Does Medicaid Cover Adult Vision Services In Your State?

The EPSDT rule from Medicaid sets a national minimum for vision care for kids under 21.

What about adult recipients over 21? Do they also receive vision care benefits?

Adults over 21 may get vision care benefits depending on their state’s rules, insurance plan, and the needed services.

Critical Points

The federal government mandates that all states provide vision care for treating injuries, diseases, or related symptoms. These services are medically necessary.

Each state decides whether to offer vision care to detect and correct refractive errors, meaning the eye’s ability to focus light.

We provide context by interpreting the state-specific standards for eyeglasses, contact lenses, eye exams, and surgeries.

Medicaid Optician Coverage

Medicaid provides uniform coverage nationwide for medically necessary adult optician services, but coverage for correcting refractive errors varies by state and plan.

It’s hard to find local opticians who accept Medicaid due to varying state policies and unclear benefits. An optician adapts eyeglasses, frames, and contact lenses for patients following ophthalmologists’ or optometrists’ prescriptions.

Optional Eyeglasses

Each state decides whether its Medicaid program will cover prescription eyeglasses for adults to correct refractive errors, and if so, how often. Optician services in this category are not medically necessary, making the benefits optional.

The main types of refractive errors are myopia (nearsightedness), hyperopia (farsightedness), presbyopia (loss of near vision with age), and astigmatism (blurry vision).

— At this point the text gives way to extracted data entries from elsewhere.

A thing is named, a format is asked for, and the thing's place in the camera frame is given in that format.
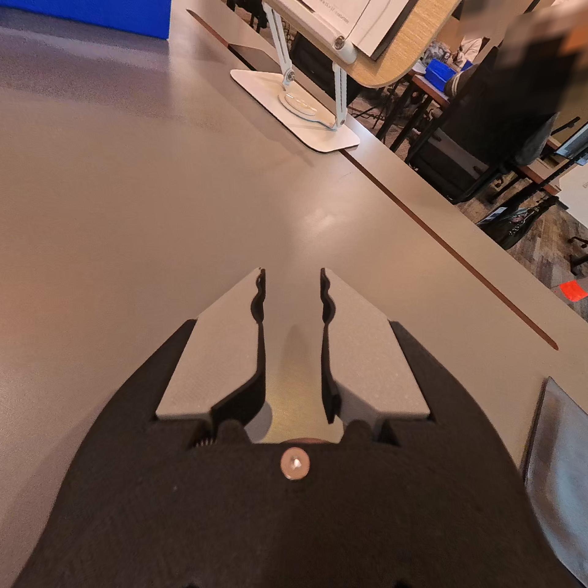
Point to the white wooden document stand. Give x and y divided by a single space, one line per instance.
317 133

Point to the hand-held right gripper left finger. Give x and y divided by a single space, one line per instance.
216 363

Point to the red floor marker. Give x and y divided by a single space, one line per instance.
573 291

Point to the small blue storage bin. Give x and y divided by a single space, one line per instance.
466 65
442 73

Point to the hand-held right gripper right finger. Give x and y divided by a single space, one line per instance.
372 363

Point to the white printed paper sheet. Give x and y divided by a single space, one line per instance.
367 23

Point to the black floor bag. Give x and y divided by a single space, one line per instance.
514 227

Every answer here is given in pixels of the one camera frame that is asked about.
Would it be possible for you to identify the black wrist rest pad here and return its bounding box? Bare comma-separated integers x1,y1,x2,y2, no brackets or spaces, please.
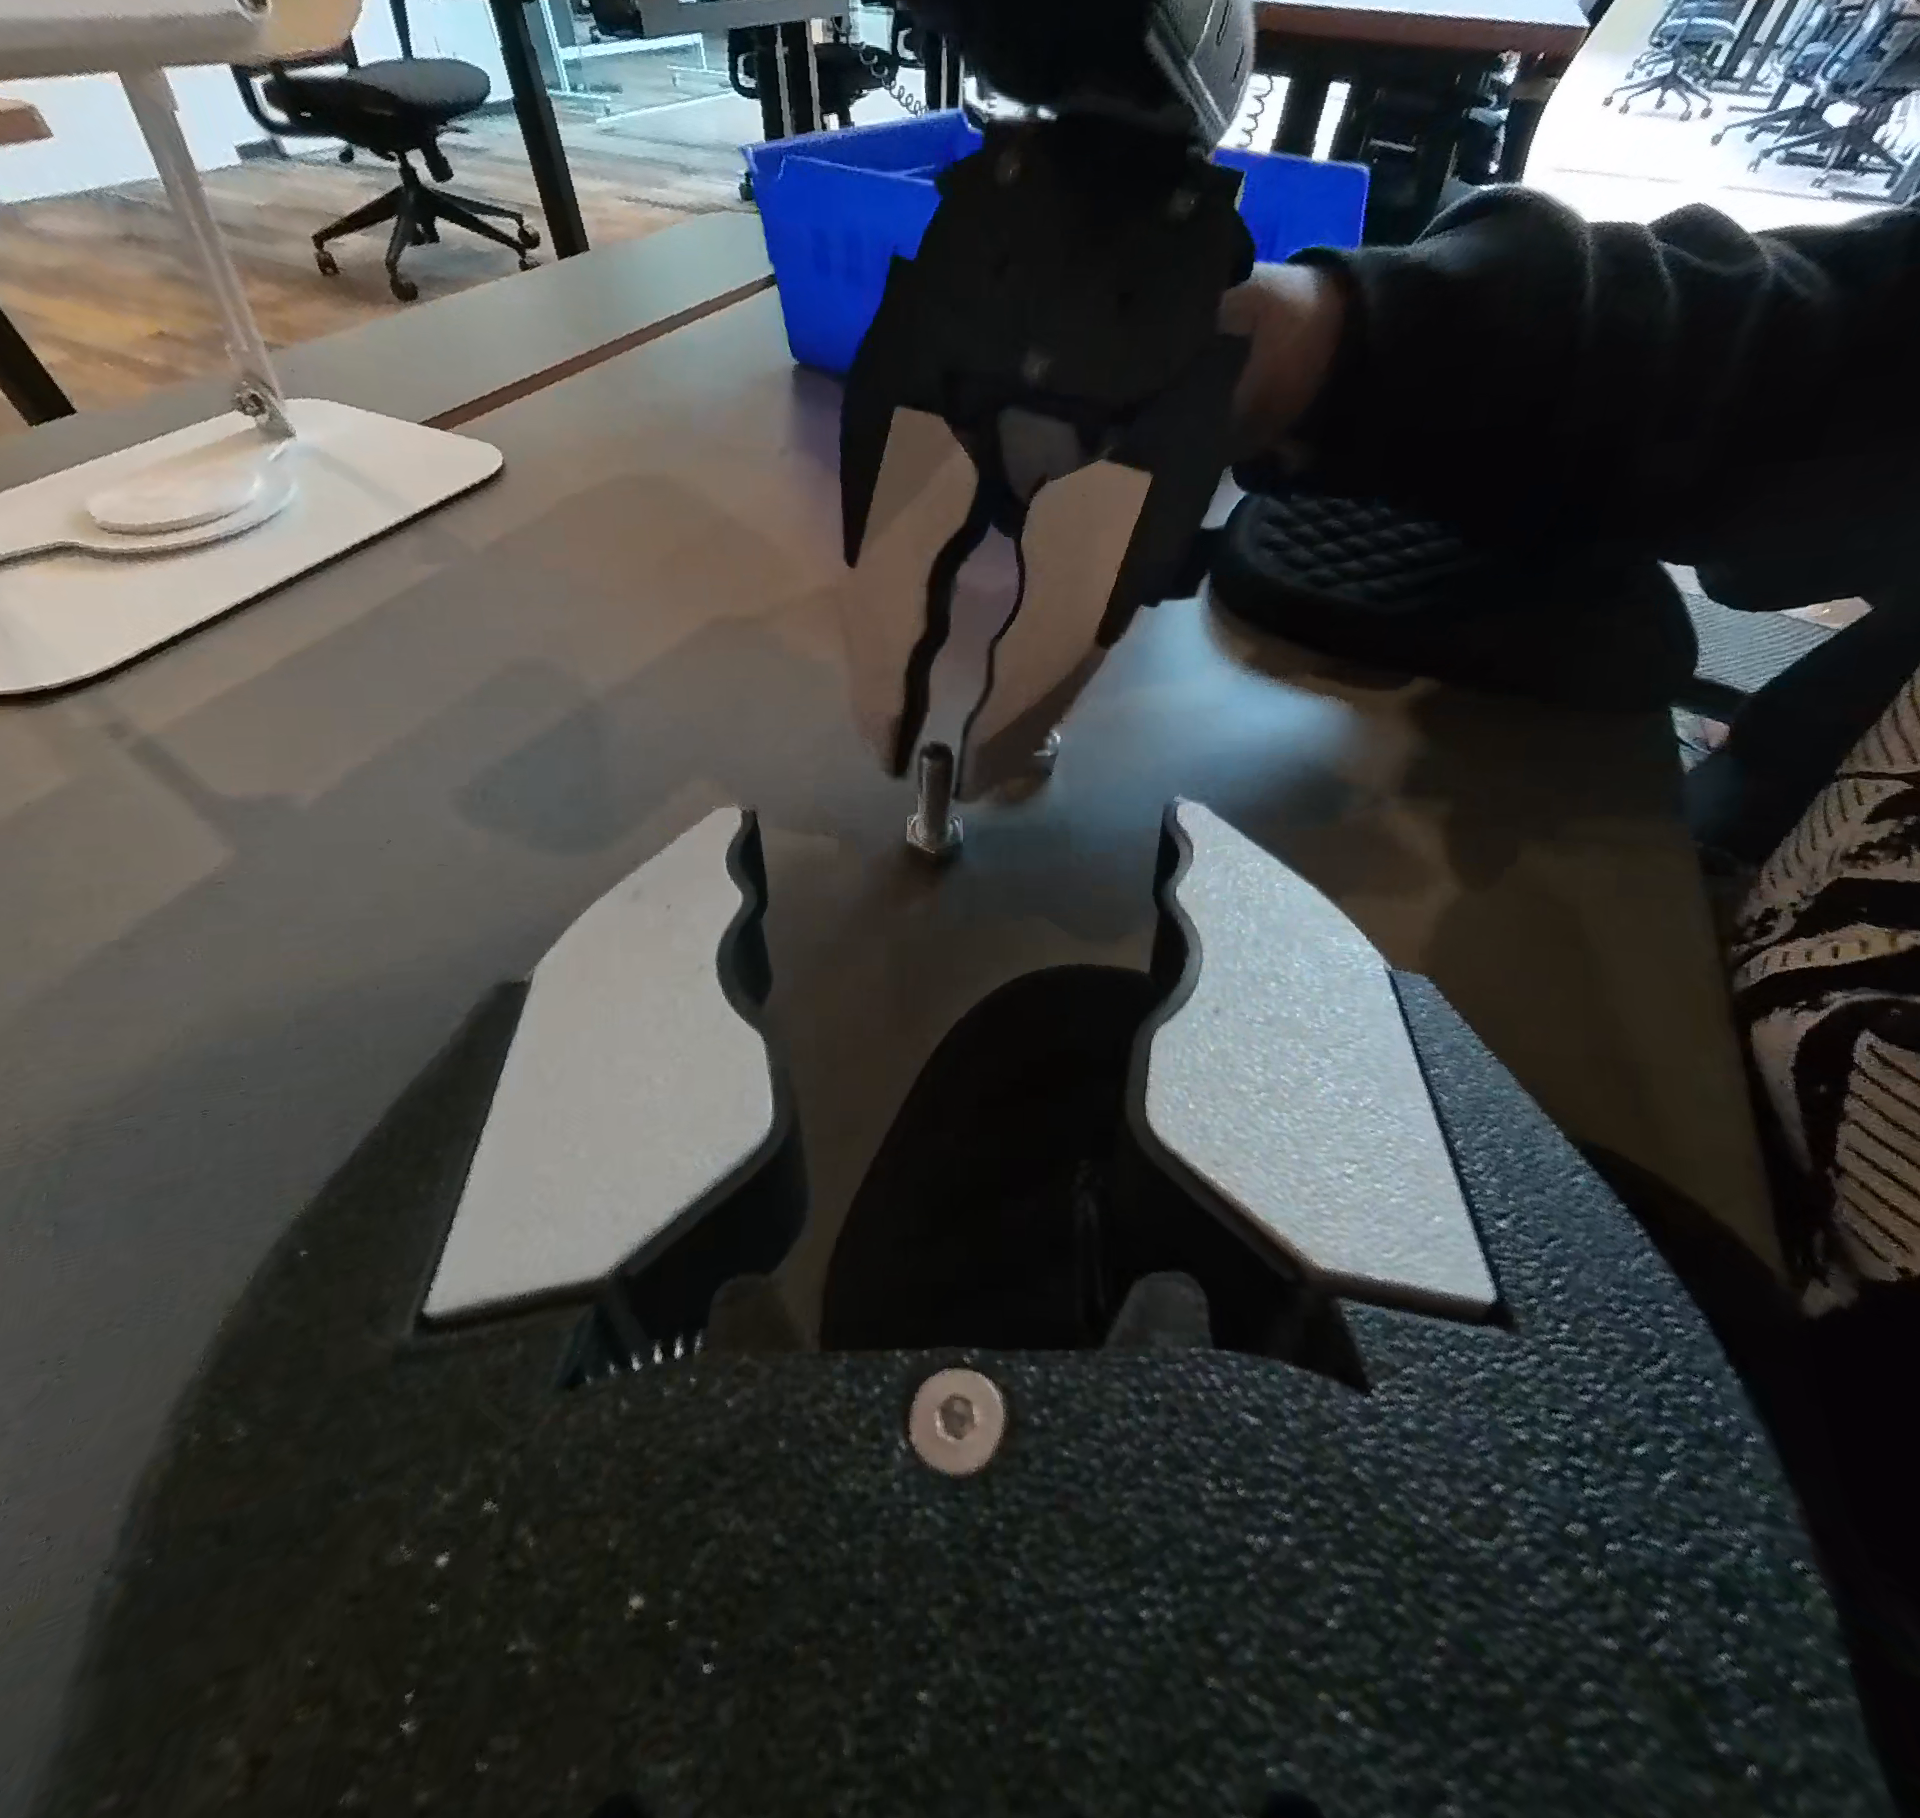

Our research shows that eyeglass benefits and replacement frequency differ by state and plan. To verify coverage, type ‘Does Medicaid cover vision for adults in …?’ into the search bar and append your state’s name.

State Rules

To ensure you have the most current information, please use the provided links to check for updates on coverage, as benefits can change. Remember, each state may have its own criteria for Medicaid coverage of glasses for refractive errors. For example, in Arkansas:

  • Single vision lenses must have a minimum power of either +1.00 or -0.75 sphere.
  • Cylinder correction must be either -0.75 at a 90-degree axis, or +0.75 at a 180-degree axis, or the equivalent at any axis.
  • Bifocal lenses for presbyopia must have a starting power of +1.00, with any subsequent changes increasing in steps of at least +0.50.”

State Plans

Please use the provided links to confirm the current vision benefits for specific plans. States often have distinct plans for different groups. In Connecticut, for instance, residents may be eligible for one of four plans, each with its own vision benefits:

  • Husky A, B, and D: one pair of eyeglasses every two rolling years
  • Husky C: a $100 allowance for eyeglasses every two calendar years

Necessary Eyeglasses

Medicaid covers prescription eyeglasses consistently across the country following specific eye surgeries. Optician services for these cases are often medically necessary, as they treat an injury or disease.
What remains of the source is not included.